Etna Bio Valley, dall’avvelenamento di Piriddu al rogo del casolare

|Katya Maugeri|

RANDAZZO – Partono da lontano gli atteggiamenti mafiosi ai danni dei proprietari dell’Etna Bio Valley. Probabilmente la morte dell’asinello Piriddu era un avvelenamento, il primo avvertimento per una presenza ritenuta scomoda. Si cerca ancora di fare luce sull’incendio che ha distrutto nei giorni scorsi il casolare. Salvo Rubulotta, ideatore di Etna Bio Valley ricostruisce gli ultimi avvenimenti, condividendo con noi le sue riflessioni: “Stiamo iniziando a unire i puntini perché quello che prima sembrava soltanto un episodio naturale, adesso sembra non esserlo. Nicola Winkler mi ha contattato per condividere un bellissimo progetto che stava avviando: dopo aver acquistato un asinello, Piriddu, aveva deciso di viaggiare per l’Italia raccogliendo le esperienze negli eco villaggi. Ha deciso di pernottare qualche giorno in più per intervistarmi. Ho spiegato le dinamiche e i comportamenti, il galateo da mantenere in questi luoghi di campagna consigliando di non lasciare l’asino da solo. Piriddu è stato lasciato da solo per poco più di tre ore. Al rientro l’asino era agonizzante in una pozza di sudore a terra.” Racconta il giovane Rubulotta. Piriddu morirà due giorni dopo. Il veterinario esclude che possa trattarsi di una colica. “Se dobbiamo unire i puntini – continua – ecco che i punti esclamativi diventano interrogativi”.
Un sogno, un progetto che qualcuno ha deciso di interrompere, e per un brevissimo tempo ha realmente rischiato di diventare cenere come il casolare: “In un momento di stress psicofisico abbiamo anche pensato di rivalutare la nostra avventura e di adeguarci a quelle che sono le mode: posto fisso, orari fissi e stipendi garantiti – continua l’ideatore – però in realtà sarebbe poco dignitoso, poiché persino i miei nipoti andrebbero a parlare ancora di pizzo e di mafia o di intimidazioni. Parlo di mafia non perché il gesto sia legato a un mafioso ma si tratta di un’azione mafiosa, un comportamento mafioso, a prescindere da chi sia stato”. Uno sconforto inizialmente alimentato da un silenzio istituzionale e da una mancata collaborazione ma che fortunatamente ha lasciato lo spazio all’impegno e alla solidarietà grazie all’intervento del sindaco di Randazzo, Michele Mangione del comandante della Stazione dei Carabinieri, Lentini. Inoltre negli ultimi giorni sono finalmente arrivati messaggi – privati – da parte dei randazzesi che hanno scelto di non manifestare pubblicamente il loro disappunto, “forse perché è troppo forte, ancora, la parola omertà”, scrivendo di essere pronti a rilanciare il progetto di Etna Bio Valley. Ma Salvo Rubulotta è ottimista e il tono della sua voce è quello di un uomo che non ha paura: “Le istituzioni e le persone che durante questi giorni hanno scelto di mandare delle piccole donazioni, hanno manifestato la volontà di aiutarci in prima persona, la loro vicinanza attraverso numerosi messaggi di solidarietà, hanno creato un cordolo e un perimetro che fa da recinzione a qualsiasi altro tipo di attacco vile e vigliacco”.

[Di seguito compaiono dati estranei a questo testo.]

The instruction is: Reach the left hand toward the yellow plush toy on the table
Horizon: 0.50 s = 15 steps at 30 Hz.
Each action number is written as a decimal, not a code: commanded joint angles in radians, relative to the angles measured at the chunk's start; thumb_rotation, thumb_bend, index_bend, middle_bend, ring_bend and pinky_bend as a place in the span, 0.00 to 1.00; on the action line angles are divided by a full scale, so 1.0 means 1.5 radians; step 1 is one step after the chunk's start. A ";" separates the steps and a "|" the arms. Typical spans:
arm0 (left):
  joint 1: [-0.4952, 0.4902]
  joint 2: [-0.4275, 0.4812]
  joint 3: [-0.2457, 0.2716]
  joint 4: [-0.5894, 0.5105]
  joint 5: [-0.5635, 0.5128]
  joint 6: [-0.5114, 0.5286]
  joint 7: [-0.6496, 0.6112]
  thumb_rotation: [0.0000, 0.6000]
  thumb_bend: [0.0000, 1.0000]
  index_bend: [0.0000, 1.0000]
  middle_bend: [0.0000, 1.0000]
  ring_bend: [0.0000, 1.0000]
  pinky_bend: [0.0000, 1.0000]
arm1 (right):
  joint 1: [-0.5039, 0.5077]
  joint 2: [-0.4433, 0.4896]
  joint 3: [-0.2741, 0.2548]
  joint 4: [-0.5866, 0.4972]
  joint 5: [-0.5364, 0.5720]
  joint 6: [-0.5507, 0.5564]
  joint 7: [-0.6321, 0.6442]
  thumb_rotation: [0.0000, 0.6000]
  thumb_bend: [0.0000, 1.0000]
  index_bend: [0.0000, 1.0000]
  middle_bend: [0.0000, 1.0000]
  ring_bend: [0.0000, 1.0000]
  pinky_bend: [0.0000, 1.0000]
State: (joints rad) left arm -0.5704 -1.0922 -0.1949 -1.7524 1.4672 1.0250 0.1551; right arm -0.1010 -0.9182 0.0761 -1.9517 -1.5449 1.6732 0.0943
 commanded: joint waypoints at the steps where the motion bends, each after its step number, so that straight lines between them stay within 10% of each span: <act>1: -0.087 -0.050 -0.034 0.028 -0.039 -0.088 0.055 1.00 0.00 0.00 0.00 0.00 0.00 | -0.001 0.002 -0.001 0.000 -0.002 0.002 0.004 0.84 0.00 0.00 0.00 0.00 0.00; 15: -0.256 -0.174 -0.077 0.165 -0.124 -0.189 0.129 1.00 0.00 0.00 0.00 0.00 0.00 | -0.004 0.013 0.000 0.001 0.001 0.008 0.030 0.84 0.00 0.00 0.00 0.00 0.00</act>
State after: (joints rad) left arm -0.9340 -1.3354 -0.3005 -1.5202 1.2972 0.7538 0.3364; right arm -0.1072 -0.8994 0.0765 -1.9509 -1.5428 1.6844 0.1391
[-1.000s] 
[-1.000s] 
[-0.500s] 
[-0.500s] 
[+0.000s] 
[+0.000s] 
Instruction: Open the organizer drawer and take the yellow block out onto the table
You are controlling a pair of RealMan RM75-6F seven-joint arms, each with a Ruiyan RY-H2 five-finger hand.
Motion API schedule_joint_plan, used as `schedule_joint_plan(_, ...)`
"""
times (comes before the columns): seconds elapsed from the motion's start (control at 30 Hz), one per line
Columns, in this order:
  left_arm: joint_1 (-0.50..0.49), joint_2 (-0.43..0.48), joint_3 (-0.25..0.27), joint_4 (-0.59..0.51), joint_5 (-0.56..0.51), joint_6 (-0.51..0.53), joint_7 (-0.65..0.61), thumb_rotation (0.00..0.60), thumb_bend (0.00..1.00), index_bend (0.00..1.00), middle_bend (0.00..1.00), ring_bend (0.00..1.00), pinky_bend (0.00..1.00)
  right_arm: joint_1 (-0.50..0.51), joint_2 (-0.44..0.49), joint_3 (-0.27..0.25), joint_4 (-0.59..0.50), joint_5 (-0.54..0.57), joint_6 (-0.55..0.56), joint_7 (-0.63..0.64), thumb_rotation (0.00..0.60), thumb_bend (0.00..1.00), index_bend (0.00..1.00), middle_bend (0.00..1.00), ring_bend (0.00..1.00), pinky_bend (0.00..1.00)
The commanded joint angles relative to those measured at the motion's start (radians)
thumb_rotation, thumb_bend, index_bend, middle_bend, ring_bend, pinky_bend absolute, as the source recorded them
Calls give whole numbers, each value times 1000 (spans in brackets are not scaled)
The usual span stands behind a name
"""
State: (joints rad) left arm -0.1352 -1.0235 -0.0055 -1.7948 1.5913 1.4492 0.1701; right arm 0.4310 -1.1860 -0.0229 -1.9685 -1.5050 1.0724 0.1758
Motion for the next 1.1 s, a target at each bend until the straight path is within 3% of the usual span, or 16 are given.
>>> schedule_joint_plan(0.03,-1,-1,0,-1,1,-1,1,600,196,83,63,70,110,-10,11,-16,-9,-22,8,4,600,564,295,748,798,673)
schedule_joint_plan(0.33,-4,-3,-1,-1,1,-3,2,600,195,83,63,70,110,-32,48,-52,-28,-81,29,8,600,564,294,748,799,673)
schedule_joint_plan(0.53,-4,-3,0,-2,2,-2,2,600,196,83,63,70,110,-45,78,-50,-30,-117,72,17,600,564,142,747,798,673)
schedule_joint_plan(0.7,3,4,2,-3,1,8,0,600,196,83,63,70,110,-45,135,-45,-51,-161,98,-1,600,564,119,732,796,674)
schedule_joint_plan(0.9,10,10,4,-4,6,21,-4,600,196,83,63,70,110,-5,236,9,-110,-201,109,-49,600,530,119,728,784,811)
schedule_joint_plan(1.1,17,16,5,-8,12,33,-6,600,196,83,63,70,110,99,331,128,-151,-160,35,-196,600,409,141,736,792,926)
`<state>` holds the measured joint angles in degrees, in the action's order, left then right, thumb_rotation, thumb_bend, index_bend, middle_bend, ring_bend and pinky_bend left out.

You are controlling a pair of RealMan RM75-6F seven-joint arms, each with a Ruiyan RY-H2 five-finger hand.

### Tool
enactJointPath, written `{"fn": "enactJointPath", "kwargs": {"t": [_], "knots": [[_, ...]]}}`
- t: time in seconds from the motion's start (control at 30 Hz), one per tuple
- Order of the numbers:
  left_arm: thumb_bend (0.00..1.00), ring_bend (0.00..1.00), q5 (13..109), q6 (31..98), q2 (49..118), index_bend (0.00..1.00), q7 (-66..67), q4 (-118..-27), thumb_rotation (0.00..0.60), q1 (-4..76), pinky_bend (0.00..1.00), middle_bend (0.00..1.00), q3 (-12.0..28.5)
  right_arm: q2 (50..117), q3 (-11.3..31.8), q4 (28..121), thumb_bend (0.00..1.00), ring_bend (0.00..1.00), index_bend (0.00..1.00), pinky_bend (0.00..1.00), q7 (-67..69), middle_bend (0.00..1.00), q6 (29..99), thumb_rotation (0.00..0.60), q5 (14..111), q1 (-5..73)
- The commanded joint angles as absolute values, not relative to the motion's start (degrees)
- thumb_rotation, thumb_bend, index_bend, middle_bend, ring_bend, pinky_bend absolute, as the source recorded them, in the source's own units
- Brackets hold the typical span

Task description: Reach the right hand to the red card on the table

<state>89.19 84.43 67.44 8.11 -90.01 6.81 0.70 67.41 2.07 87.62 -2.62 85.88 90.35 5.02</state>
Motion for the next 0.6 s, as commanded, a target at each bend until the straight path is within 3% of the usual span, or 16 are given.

Un gravissimo caso in cui a prendere fuoco non è stato solo un casolare, ma un sogno, un nuovo modo di vivere la natura, il coraggio di mettersi in gioco in una Terra che purtroppo non ha ancora ben compreso il valore della libertà. Omertà e silenzio, messaggi privati per timore di manifestare il proprio pensiero, sembra quasi di raccontare una Sicilia degli anni ’70, eppure viviamo nell’epoca dei social, in cui tutti dispensano consigli vestiti da eroi, ma dinanzi alla realtà sono davvero pochi i coraggiosi, i liberi, gli uomini che hanno scelto di cambiare una mentalità che da anni ci rende schiavi.